Lagan launch for currach labour of love

Image caption The volunteers have been building the boat in T13 - a shared cultural space in Belfast's Titanic Quarter

For almost a year, dedicated volunteers have headed to Belfast's Titanic Quarter twice a week to build a boat from scratch.

But this is no ordinary boat. This is a currach - a traditional boat, as capable of sea voyages as it is of sailing on inland waters.

It's an idea that has consumed Niamh Scullion since she helped row one across the Irish Sea.

"In 2012, I was offered a place on a currach going from Iona over to Rathlin," she told BBC News NI.

"I'd never rowed before but I thought I would go, and it was just an amazing experience."

An experience Niamh wanted to share with others, so she set about securing backing from places like the Heritage Lottery Fund.

"So much work has gone into this currach. We expected it to take less time - I mean, you start off with a pile of wood and it goes from there.
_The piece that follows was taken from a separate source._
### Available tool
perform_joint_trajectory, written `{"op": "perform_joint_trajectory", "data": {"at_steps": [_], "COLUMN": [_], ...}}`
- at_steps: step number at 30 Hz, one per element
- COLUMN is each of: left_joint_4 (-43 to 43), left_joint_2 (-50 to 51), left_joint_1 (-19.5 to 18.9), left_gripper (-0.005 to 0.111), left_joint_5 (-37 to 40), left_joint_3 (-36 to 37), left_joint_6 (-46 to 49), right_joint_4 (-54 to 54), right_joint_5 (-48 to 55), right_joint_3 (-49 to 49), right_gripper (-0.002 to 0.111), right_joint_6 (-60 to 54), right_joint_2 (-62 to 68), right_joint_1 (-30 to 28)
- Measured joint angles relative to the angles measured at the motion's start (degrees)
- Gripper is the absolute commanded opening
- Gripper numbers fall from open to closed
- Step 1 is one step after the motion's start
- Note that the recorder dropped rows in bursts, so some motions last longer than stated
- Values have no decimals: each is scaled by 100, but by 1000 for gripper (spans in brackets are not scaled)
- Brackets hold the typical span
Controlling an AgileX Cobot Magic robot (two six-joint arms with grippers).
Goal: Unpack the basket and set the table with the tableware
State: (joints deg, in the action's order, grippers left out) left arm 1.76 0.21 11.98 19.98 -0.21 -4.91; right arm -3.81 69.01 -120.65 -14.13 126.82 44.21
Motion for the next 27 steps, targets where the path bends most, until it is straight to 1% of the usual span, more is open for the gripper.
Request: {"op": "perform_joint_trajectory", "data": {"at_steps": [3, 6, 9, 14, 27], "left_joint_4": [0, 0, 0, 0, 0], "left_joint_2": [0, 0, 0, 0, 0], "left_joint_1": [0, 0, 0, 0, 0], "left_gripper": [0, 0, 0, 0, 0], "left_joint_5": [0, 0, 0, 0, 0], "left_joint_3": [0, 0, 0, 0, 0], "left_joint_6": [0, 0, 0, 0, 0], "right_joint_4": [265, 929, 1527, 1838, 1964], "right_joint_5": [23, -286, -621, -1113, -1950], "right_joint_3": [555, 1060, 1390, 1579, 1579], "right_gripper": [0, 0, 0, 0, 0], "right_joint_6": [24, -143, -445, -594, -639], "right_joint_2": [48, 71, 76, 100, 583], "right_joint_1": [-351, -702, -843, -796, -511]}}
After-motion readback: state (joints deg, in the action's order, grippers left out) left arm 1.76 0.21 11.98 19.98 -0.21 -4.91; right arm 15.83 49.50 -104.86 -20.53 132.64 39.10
"Just very slowly, the boat starts taking shape."

Blood, sweat and tar

Image caption 'Blood, sweat and tears' were all part of the boat-building process

That "shape" is 10m (33ft) long.

It consists of three layers of canvas and tar stretched over oak bars that have been steamed to make them easy to bend into the curved shape.
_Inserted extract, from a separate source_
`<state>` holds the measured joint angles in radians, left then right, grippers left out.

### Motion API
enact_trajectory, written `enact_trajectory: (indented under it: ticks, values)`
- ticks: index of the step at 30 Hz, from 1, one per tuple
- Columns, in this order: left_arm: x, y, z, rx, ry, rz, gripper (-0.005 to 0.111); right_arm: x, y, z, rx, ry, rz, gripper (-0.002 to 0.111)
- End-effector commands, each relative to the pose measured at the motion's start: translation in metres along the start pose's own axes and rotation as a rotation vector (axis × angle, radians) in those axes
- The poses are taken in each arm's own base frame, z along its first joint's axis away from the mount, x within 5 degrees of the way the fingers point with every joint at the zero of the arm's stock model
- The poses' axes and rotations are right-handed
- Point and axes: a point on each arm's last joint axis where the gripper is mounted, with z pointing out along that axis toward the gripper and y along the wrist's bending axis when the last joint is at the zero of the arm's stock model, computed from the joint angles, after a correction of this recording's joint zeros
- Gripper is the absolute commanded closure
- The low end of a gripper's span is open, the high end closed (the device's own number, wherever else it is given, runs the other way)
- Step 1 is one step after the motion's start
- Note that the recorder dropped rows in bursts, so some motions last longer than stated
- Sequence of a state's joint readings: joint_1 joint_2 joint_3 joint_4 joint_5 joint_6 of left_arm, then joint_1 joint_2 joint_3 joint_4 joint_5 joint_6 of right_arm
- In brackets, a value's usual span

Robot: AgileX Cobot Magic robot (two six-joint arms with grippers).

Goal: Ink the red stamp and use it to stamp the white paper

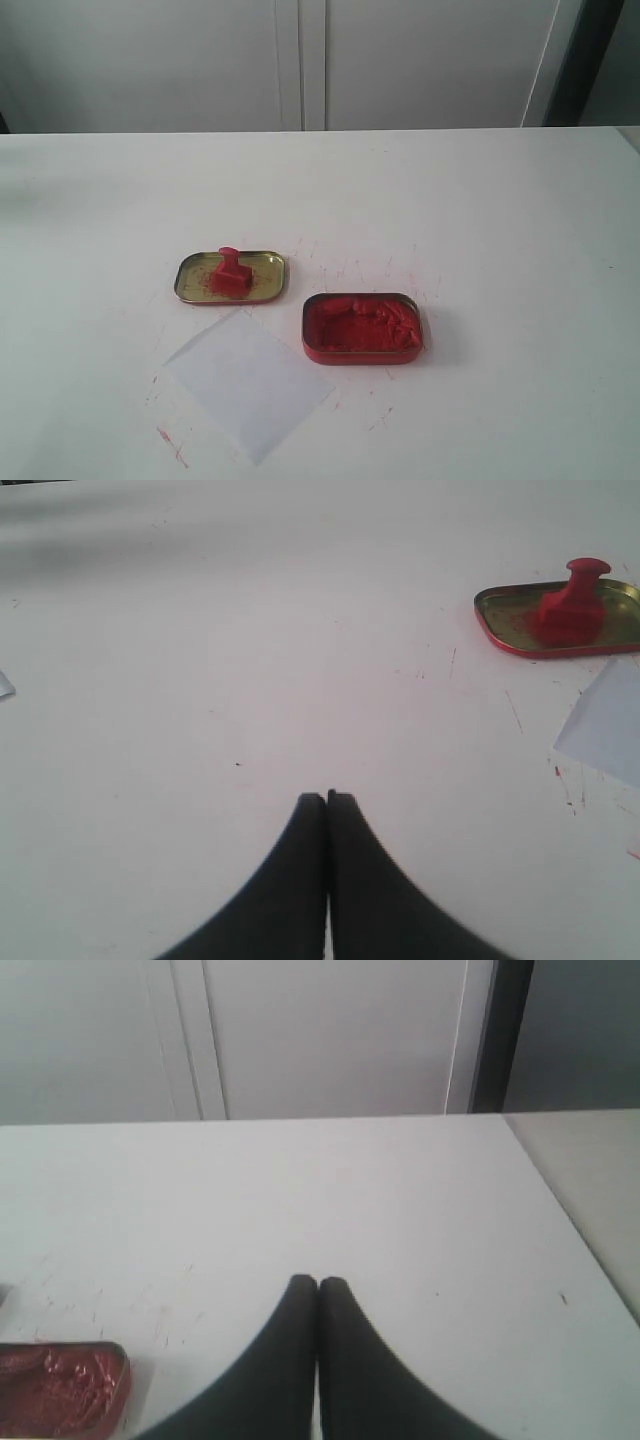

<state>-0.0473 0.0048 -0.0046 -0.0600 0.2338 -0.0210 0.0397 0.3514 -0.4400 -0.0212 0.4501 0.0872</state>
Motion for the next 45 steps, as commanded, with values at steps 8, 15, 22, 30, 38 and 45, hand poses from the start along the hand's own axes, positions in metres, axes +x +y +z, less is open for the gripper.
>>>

The wood finishing has been sanded and smoothed and saturated with oil.

"It's been a pretty long and slow process, a lot of craft, a lot of blood sweat and tears as well," said Tim Bloomer, vice-chairman of Lagan Currachs.

"We're looking forward to getting it on the water."

Image caption Niamh Scullion said the Lagan Currachs team posted progress reports on social media

That is the next step, which will happen on Sunday.

For the volunteers, it is the culmination of hours of work: Some made sure the whole family was involved.

"I brought my kids down and we decided to help on the project," said Diana McDowell.

"It's skills that a lot of children aren't being taught anymore and at that stage the boat was at a very early stage, it was tipped the other way round.

"So they had the experience of clamping it and putting the nails in - so it was amazing for them."

Dozens of people were involved - community groups along the river were contacted, while others became interested via social media, which the team used to post regular progress reports.

Under wraps

She mentioned two other currach-sailing groups.

"There's the Causeway Coast Maritime Heritage Group, they have a currach called the Colmcille," said Ms Scullion.

"There's also Row the Erne, they have the Menapian.

"We would hope to go on a trip together, all three groups, which I think would be really special."

Image caption Dozens of volunteers worked on the currach over the past year

The Belfast currach's name is being kept under wraps until it is afloat.

But the sight of it hitting the water on Sunday will not be the end of the journey for the volunteers.

Some are hoping to take part in the journeys planned for the currach in the long term.

"I can't quite believe that this has all come together and it's a functional boat that has such great possibilities for brilliant expeditions as well," said team member Leigh McIlroy.

"I mean, these are expeditions that are larger than life."

But for now, the Lagan will be far enough.